__Work to complete__. Exactly as written, print the lines from the top of the listing through the line containing "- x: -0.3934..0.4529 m"; include no pictures.

__Exercise data__.
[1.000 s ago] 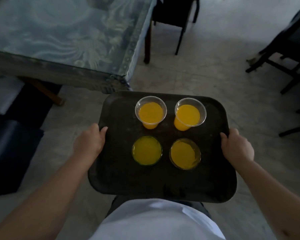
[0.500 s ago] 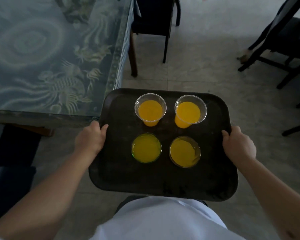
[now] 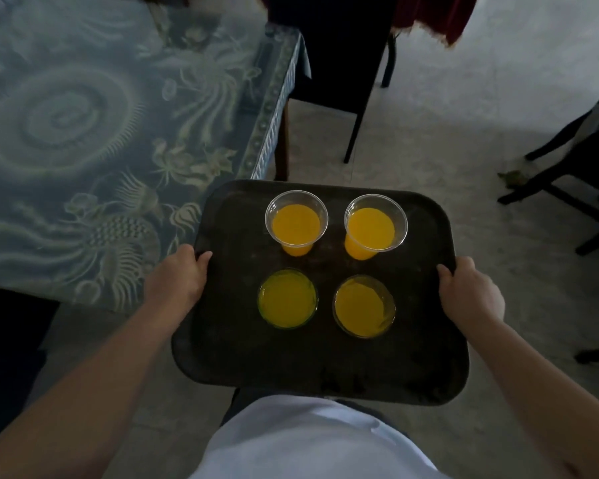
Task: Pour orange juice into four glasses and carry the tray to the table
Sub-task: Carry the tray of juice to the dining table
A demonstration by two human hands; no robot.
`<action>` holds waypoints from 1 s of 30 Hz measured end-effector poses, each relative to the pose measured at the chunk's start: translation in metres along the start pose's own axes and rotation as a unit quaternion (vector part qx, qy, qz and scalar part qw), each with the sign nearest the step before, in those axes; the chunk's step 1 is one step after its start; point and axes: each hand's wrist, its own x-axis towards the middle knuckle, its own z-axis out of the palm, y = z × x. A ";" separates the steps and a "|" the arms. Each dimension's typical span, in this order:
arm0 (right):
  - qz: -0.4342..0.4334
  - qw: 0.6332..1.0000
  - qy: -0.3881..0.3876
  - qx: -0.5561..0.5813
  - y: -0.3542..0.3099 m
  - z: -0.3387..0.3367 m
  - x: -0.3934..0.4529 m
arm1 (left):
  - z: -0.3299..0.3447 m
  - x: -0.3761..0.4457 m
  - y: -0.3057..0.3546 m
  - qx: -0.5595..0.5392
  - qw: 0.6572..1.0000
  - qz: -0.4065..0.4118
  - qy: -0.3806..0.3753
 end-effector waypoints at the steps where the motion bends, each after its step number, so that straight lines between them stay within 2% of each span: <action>1: -0.005 1.000 0.000 -0.002 -0.011 0.000 0.015 | -0.001 0.013 0.001 -0.007 1.000 -0.005 0.004; 8: -0.041 0.999 0.017 -0.028 -0.098 0.006 0.118 | -0.009 0.097 -0.001 -0.049 0.997 -0.033 0.042; 12: -0.077 0.996 -0.007 -0.038 -0.155 0.004 0.170 | -0.020 0.133 -0.003 -0.040 0.994 -0.097 0.022; 14: -0.100 0.994 -0.014 -0.047 -0.186 0.002 0.194 | -0.027 0.147 -0.007 -0.070 0.990 -0.124 0.008; 18: -0.168 0.983 -0.036 -0.059 -0.249 0.000 0.243 | -0.036 0.166 -0.014 -0.123 0.982 -0.140 0.035; 26: -0.327 0.937 -0.069 -0.103 -0.390 0.016 0.345 | -0.028 0.187 -0.011 -0.128 0.934 -0.326 0.067; 30: -0.418 0.897 -0.081 -0.116 -0.463 0.023 0.378 | -0.013 0.194 -0.004 -0.135 0.898 -0.402 0.114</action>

__Answer area__.
[1.000 s ago] 
[0.500 s ago] 
[now] 
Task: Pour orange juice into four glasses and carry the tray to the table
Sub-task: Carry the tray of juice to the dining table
A demonstration by two human hands; no robot.
`<action>` holds waypoints from 1 s of 30 Hz measured end-effector poses, each relative to the pose measured at the chunk's start: translation in metres along the start pose's own axes and rotation as a unit quaternion (vector part qx, qy, qz and scalar part qw), each with the sign nearest the step before, in those axes; the chunk's step 1 is one step after its start; point and axes: each hand's wrist, its own x-axis towards the middle knuckle, its own z-axis out of the palm, y = z × x. A ";" separates the steps and a "|" the arms. Each dimension's typical span, in this order:
arm0 (right):
  - qz: -0.4342..0.4334
  - qw: 0.6332..1.0000
  - qy: -0.3881..0.3876
  - qx: -0.5561..0.5813
  - y: -0.3542..0.3099 m
  - z: -0.3387..0.3367 m
  - x: -0.3934..0.4529 m

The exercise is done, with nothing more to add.